Before a well is drilled, the forces and stresses acting within a formation are in equilibrium. However, as the wellbore is drilled and a cylindrical volume of rock is removed, the stresses originally exerted on that volume must instead be transferred to the surrounding formation. The cylinder of rock is essentially replaced by a cylinder of drilling fluid, with its hydraulic pressure substituting for the mechanical support of the rock being removed. The hydrostatic pressure from the drilling fluid is uniform in all directions, and it cannot replicate any directional shear stresses that exist within the formation.

Formation stresses redistribute around the borehole wall, and if they exceed the rock strength, the borehole will start to deform. If the borehole wall itself begins to fail, the resulting problems could include stuck pipe, borehole wall breakout, swelling shales, and unintentional hydraulic fracturing.

The ability to predict and implement corrective action prior to any borehole problem occurring greatly reduces operational risk and ultimately increases operational efficiency.

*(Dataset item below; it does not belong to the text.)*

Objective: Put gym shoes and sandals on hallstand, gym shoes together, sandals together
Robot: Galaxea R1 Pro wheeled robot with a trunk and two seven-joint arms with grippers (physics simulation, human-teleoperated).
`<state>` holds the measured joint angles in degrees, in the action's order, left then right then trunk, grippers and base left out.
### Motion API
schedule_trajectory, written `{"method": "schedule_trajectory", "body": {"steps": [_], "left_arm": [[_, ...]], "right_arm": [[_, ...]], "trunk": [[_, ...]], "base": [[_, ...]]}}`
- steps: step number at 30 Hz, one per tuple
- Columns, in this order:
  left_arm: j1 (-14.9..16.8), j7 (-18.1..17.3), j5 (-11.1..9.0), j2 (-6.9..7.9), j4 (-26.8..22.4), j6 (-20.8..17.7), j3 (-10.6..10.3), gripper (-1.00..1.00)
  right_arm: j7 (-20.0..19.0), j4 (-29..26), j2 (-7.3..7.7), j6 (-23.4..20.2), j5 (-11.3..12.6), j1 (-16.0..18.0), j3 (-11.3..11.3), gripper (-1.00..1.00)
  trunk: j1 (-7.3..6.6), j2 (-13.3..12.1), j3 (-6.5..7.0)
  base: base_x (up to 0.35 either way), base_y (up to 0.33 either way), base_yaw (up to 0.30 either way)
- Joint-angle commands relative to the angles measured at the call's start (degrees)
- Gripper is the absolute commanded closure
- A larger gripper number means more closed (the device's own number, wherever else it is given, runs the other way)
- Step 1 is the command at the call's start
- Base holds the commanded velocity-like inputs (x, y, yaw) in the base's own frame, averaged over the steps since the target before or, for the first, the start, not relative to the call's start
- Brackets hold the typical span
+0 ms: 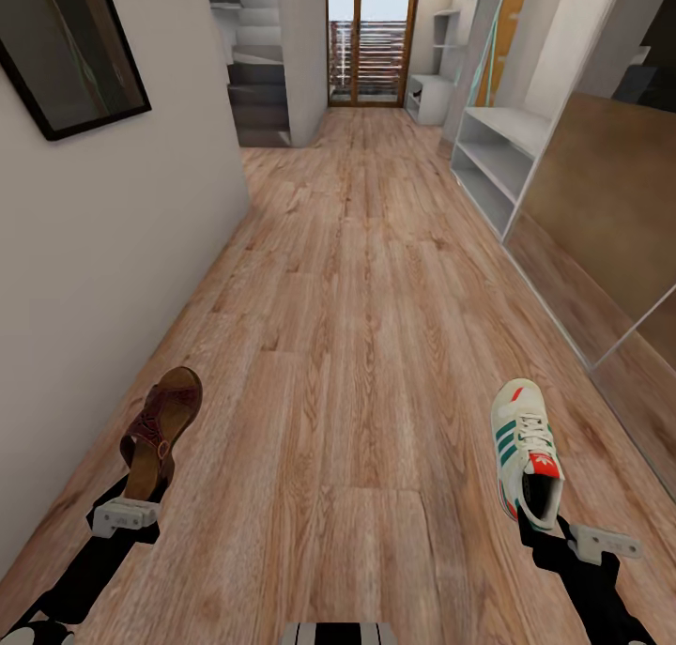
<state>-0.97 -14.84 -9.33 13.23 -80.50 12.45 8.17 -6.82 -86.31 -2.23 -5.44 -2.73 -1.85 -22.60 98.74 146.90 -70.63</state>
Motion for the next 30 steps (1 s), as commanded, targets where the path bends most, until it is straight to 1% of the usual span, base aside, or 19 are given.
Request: {"method": "schedule_trajectory", "body": {"steps": [1,6,11,30], "left_arm": [[0.00,-0.01,0.03,0.01,0.01,0.03,-0.01,1.00],[0.00,0.07,-0.18,0.01,0.00,-0.05,0.00,1.00],[0.00,0.10,-0.27,-0.02,0.00,-0.11,0.00,1.00],[0.00,0.16,-0.33,-0.04,-0.01,-0.06,0.02,1.00]], "right_arm": [[0.06,0.00,0.01,-0.01,0.09,0.00,-0.01,1.00],[0.06,0.00,-0.01,-0.01,0.09,0.00,-0.01,1.00],[0.06,-0.02,-0.01,-0.01,0.09,0.00,0.01,1.00],[0.09,0.00,-0.04,-0.01,0.09,0.00,0.02,1.00]], "trunk": [[0.00,0.00,0.00],[0.00,0.00,0.00],[0.00,0.00,0.00],[0.00,0.00,0.00]], "base": [[0.017,0.000,0.000],[0.025,0.000,0.000],[0.156,0.000,0.000],[0.296,-0.015,0.000]]}}
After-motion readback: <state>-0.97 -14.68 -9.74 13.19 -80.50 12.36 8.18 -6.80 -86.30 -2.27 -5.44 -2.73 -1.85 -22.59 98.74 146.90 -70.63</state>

This is accomplished through the development of a geomechanical model which combines local geological and geomechanical field knowledge with comprehensive drilling and evaluation data from offset wells.

The geomechanical model provides the ability to predict and simulate wellbore stability of a planned well. Fields exhibiting considerable lateral heterogeneity and depositional variation can be challenging, but prediction and planning become more accurate as additional wells are drilled.

The well discussed in this paper was drilled with a bottomhole assembly (BHA) which included an azimuthal acoustic tool that enabled real-time wellbore stability analysis and equivalent circulating density (ECD) measurements to maintain an accurate mud-weight window. Real-time monitoring allowed predicted model responses to be confirmed, and/or the model to be updated.

The well was drilled to its final depth with no adverse borehole events, resulting in a quality borehole and a casing run with zero nonproductive time (NPT).